Mahia’s cartographic features are adherent to the map’s intended use. The scale here captures both the extent of Hawke Bay, which appears to be the locational focal point of the map (relative to “places people might know”), as well as the significant drop-off occurring at the Poverty Canyons, and into the Poverty Sea Valleys (Figure 4) – this the most striking topographic feature on the map. In short, the authors intended to show the swiftly declining depth to the east of Hawke Bay. The scale and layout depict that information sufficiently.

In general, the relative depth of the ocean at different locations beneath the surface is of little interest to most people. As such, bathymetry maps tend to be made for specialists. That means the authors could reasonably assume that those who might use this map would have some level of familiarity with bathymetry, or other ocean-related research. Thus, for its intended purpose and “target audience”, Mahia makes sense. Other, more common depictions of oceans typically leave out much of which is found on a bathymetry map. Comparing Mahia to the same space using Google Earth, for instance (Figure 5), we see no numerical information here about how deep each ridge descends, nor do colour patterns assist the user in determining depth. Nor are there place names to aid in referencing locations. That Google leaves these features off its general-use map likely speaks to the frequency at which users are typically looking to access this kind of marine geospatial data.


Hence the efficacy of the oceanography map for use by the oceanographer.

Figure 4. A significant drop-off at a location called the Poverty Sea Valleys shown on Mahia. (Photo: Simon Ryder-Burbidge)
Figure 5. Hawke’s Bay, New Zealand, via Google Earth.

Swooning Over Ocean Maps

Personally, my favourite features of the bathymetry map are the darkening blues used to depict increasing depth. It well-emulates the loss of light that accompanies descent below the surface. This representation can help map users to conceptualize the setting of a declining-trajectory seabed, with greater depth and distance-from-shore plunging users further into the dark, and further into the unknown; toward the boundaries of discovery and human ingenuity. Figurative, literal, and representational darkness, in a neat and attractive pattern of faded blue.

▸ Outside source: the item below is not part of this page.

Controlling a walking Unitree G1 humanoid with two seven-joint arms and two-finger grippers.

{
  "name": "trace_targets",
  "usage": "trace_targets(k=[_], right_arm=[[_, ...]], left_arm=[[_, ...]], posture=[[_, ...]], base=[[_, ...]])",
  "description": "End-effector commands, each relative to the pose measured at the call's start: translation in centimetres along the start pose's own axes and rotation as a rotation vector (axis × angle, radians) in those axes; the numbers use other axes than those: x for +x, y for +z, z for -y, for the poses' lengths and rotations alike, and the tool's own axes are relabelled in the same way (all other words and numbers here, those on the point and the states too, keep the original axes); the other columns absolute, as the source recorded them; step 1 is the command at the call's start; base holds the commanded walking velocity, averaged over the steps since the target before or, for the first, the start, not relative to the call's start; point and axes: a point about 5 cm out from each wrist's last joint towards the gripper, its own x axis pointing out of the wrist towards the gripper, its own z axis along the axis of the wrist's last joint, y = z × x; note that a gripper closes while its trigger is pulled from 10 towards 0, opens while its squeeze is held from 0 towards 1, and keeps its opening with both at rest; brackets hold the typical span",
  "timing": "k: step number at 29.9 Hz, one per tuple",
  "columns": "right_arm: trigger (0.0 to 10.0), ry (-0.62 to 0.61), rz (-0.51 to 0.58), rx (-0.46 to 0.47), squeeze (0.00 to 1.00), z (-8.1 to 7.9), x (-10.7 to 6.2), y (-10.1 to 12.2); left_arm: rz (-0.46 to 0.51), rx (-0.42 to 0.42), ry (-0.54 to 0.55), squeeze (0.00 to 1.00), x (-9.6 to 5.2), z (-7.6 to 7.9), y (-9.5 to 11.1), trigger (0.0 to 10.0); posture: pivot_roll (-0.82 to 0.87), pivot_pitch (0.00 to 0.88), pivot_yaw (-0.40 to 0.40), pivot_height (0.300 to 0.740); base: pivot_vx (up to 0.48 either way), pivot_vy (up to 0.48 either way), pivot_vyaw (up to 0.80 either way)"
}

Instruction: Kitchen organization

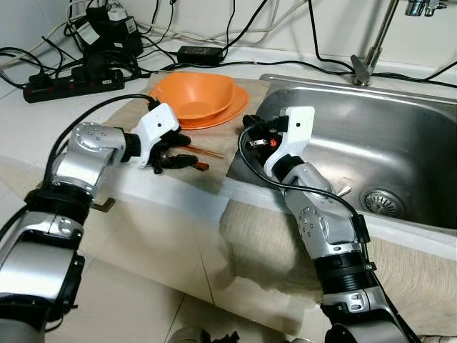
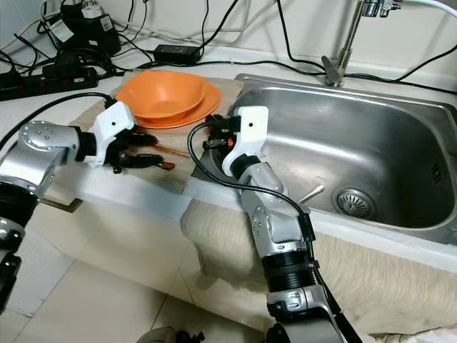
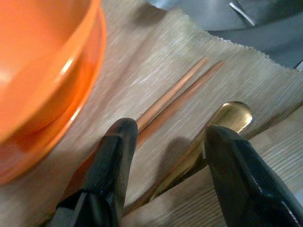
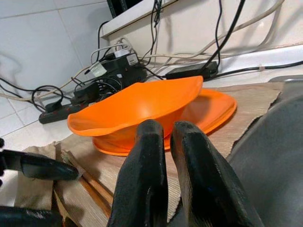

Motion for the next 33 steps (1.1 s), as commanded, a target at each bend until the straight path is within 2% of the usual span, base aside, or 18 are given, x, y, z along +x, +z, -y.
trace_targets(k=[1, 9, 17, 26, 33], right_arm=[[10.0, -0.001, -0.001, 0.013, 0.0, -0.1, 0.0, 0.1], [10.0, 0.001, -0.005, 0.004, 0.0, -0.1, 0.0, -0.1], [10.0, -0.002, -0.007, -0.003, 0.0, -0.1, 0.0, -0.1], [10.0, -0.01, -0.008, 0.001, 0.0, 0.0, 0.0, -0.3], [10.0, -0.012, -0.011, 0.001, 0.0, 0.0, -0.1, -0.3]], left_arm=[[-0.018, 0.021, 0.007, 0.0, -0.3, -0.4, 0.2, 10.0], [-0.021, 0.024, 0.008, 0.0, 0.8, -0.3, 0.3, 10.0], [-0.071, 0.036, -0.019, 0.0, 1.6, -0.1, 0.0, 10.0], [-0.106, 0.043, -0.027, 0.0, 1.9, -0.2, 0.0, 10.0], [-0.074, 0.054, 0.022, 0.0, 1.1, -1.4, 1.2, 10.0]], posture=[[0.07, 0.008, 0.091, 0.74], [0.06, 0.0, 0.093, 0.74], [0.05, 0.0, 0.095, 0.74], [0.05, 0.0, 0.104, 0.74], [0.05, 0.0, 0.105, 0.74]], base=[[0.0, 0.0, 0.0], [0.0, 0.0, 0.0], [0.0, 0.0, 0.0], [0.0, 0.0, 0.0], [0.0, 0.0, 0.0]])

Ultimately, you need not be an oceanographer to enjoy a bathymetry map. Non-scientists, like myself, might use a paper bathymetry map as a tool for creative inspiration, or a reminder of all that we have yet to know; perhaps best placed upon the bedroom wall or above the office water cooler. Less a map than a work of art –  and what a more-perfect function for “art” than to free the imagination to run wild with the secret spaces of the Earth? Those spaces that we have “mapped”, but never actually seen.

On Mahia, we see an ocean location called the Hikurangi Trough (just outside far right extent, Figure 4), essentially delineating the boundaries of the area surveyed. Past the final topographic line at 3,500-metres of depth, we finally meet the “floor”, or the continental shelf, and then vastness of the ocean. For context, the average depth of the sea globally is approximately 4,000-metres, with the deepest-known point just over at just 11,000-metres. At the margins of this map, we come to see the limitations of our ability to understand marine environments, and the challenges they pose to modern science. Big, dark, and inaccessible, a.k.a., expensive, difficult, and dangerous. Truly one of the planet’s final frontiers.